=== Task item ===
Could you return every record below word for word, leaving out the pictures?

Data items:
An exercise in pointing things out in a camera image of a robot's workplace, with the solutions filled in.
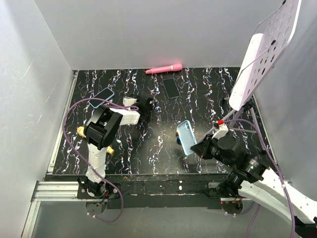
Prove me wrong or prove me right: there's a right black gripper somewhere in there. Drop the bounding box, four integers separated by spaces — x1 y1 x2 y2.
191 134 234 169

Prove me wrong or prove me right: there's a light blue phone case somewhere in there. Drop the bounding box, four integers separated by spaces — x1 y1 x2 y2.
177 120 197 156

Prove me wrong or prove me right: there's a black phone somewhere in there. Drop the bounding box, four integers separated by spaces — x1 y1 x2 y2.
163 78 180 99

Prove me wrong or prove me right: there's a blue cased phone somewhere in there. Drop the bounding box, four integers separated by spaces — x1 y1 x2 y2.
89 88 114 109

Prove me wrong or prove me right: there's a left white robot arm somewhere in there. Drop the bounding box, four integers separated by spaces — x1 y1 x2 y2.
77 95 155 198

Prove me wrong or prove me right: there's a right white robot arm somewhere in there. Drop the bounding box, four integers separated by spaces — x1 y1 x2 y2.
191 134 317 238

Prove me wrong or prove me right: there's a toy figure with blue body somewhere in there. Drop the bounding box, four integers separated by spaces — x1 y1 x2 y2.
175 131 181 145

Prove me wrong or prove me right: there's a pink microphone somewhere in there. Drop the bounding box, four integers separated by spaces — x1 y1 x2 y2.
146 63 183 74

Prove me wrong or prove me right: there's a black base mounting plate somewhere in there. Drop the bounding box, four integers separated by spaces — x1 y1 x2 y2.
76 173 245 216

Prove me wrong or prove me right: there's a beige wooden toy piece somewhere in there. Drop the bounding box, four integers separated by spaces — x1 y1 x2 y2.
77 126 114 155

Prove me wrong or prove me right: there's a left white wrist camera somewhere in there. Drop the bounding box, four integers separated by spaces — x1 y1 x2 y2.
123 97 137 107

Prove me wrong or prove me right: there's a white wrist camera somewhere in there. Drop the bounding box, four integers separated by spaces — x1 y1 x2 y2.
212 120 229 139
123 97 137 107

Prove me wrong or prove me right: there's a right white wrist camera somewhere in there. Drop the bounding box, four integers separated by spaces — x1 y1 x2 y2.
212 120 229 139

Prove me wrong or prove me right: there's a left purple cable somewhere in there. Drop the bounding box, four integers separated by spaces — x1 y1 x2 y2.
62 98 139 223

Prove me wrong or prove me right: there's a purple cable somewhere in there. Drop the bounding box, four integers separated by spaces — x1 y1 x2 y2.
62 98 139 223
222 119 297 238

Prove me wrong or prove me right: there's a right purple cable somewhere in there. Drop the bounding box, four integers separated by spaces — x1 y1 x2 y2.
222 119 297 238

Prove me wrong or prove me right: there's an aluminium frame rail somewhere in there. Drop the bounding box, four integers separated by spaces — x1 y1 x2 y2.
21 70 100 238

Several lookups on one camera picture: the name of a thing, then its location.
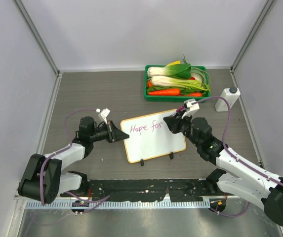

=== Expected answer ===
An exercise in pointing things out in a camera image of a robot's workplace, with the solutions filled in.
Prove me wrong or prove me right: there's a right black gripper somewhere in there. Drop the bounding box, four integers separated by spaces — x1 y1 x2 y2.
191 134 234 169

Prove me wrong or prove me right: there's a light blue phone case somewhere in there. Drop the bounding box, four integers separated by spaces — x1 y1 x2 y2.
177 120 197 156

Prove me wrong or prove me right: there's a black phone somewhere in there. Drop the bounding box, four integers separated by spaces — x1 y1 x2 y2.
163 78 180 99

Prove me wrong or prove me right: there's a blue cased phone somewhere in there. Drop the bounding box, four integers separated by spaces — x1 y1 x2 y2.
89 88 114 109

Prove me wrong or prove me right: there's a left white robot arm somewhere in there. Drop the bounding box, four integers separated by spaces — x1 y1 x2 y2.
77 95 155 198

Prove me wrong or prove me right: there's a right white robot arm somewhere in there. Drop the bounding box, four integers separated by spaces — x1 y1 x2 y2.
191 134 317 238

Prove me wrong or prove me right: there's a toy figure with blue body somewhere in there. Drop the bounding box, four integers separated by spaces — x1 y1 x2 y2.
175 131 181 145

Prove me wrong or prove me right: there's a pink microphone somewhere in there. Drop the bounding box, four integers separated by spaces — x1 y1 x2 y2.
146 63 183 74

Prove me wrong or prove me right: there's a black base mounting plate somewhere in there. Drop the bounding box, four integers separated by spaces — x1 y1 x2 y2.
76 173 245 216

Prove me wrong or prove me right: there's a beige wooden toy piece somewhere in there. Drop the bounding box, four integers separated by spaces — x1 y1 x2 y2.
77 126 114 155

Prove me wrong or prove me right: there's a left white wrist camera somewhere in there. Drop the bounding box, four integers separated by spaces — x1 y1 x2 y2.
123 97 137 107

Prove me wrong or prove me right: there's a white wrist camera somewhere in there. Drop the bounding box, four integers separated by spaces — x1 y1 x2 y2.
212 120 229 139
123 97 137 107

Prove me wrong or prove me right: there's a right white wrist camera somewhere in there. Drop the bounding box, four integers separated by spaces — x1 y1 x2 y2.
212 120 229 139

Prove me wrong or prove me right: there's a left purple cable somewhere in there. Drop the bounding box, four integers separated by spaces — x1 y1 x2 y2.
62 98 139 223

Prove me wrong or prove me right: there's a purple cable somewhere in there. Drop the bounding box, four integers separated by spaces — x1 y1 x2 y2.
62 98 139 223
222 119 297 238

Prove me wrong or prove me right: there's a right purple cable somewhere in there. Drop the bounding box, four integers separated by spaces — x1 y1 x2 y2.
222 119 297 238

Prove me wrong or prove me right: there's an aluminium frame rail somewhere in there. Drop the bounding box, four integers separated by spaces — x1 y1 x2 y2.
21 70 100 238

Several lookups on one camera picture: the name of a thing, then its location.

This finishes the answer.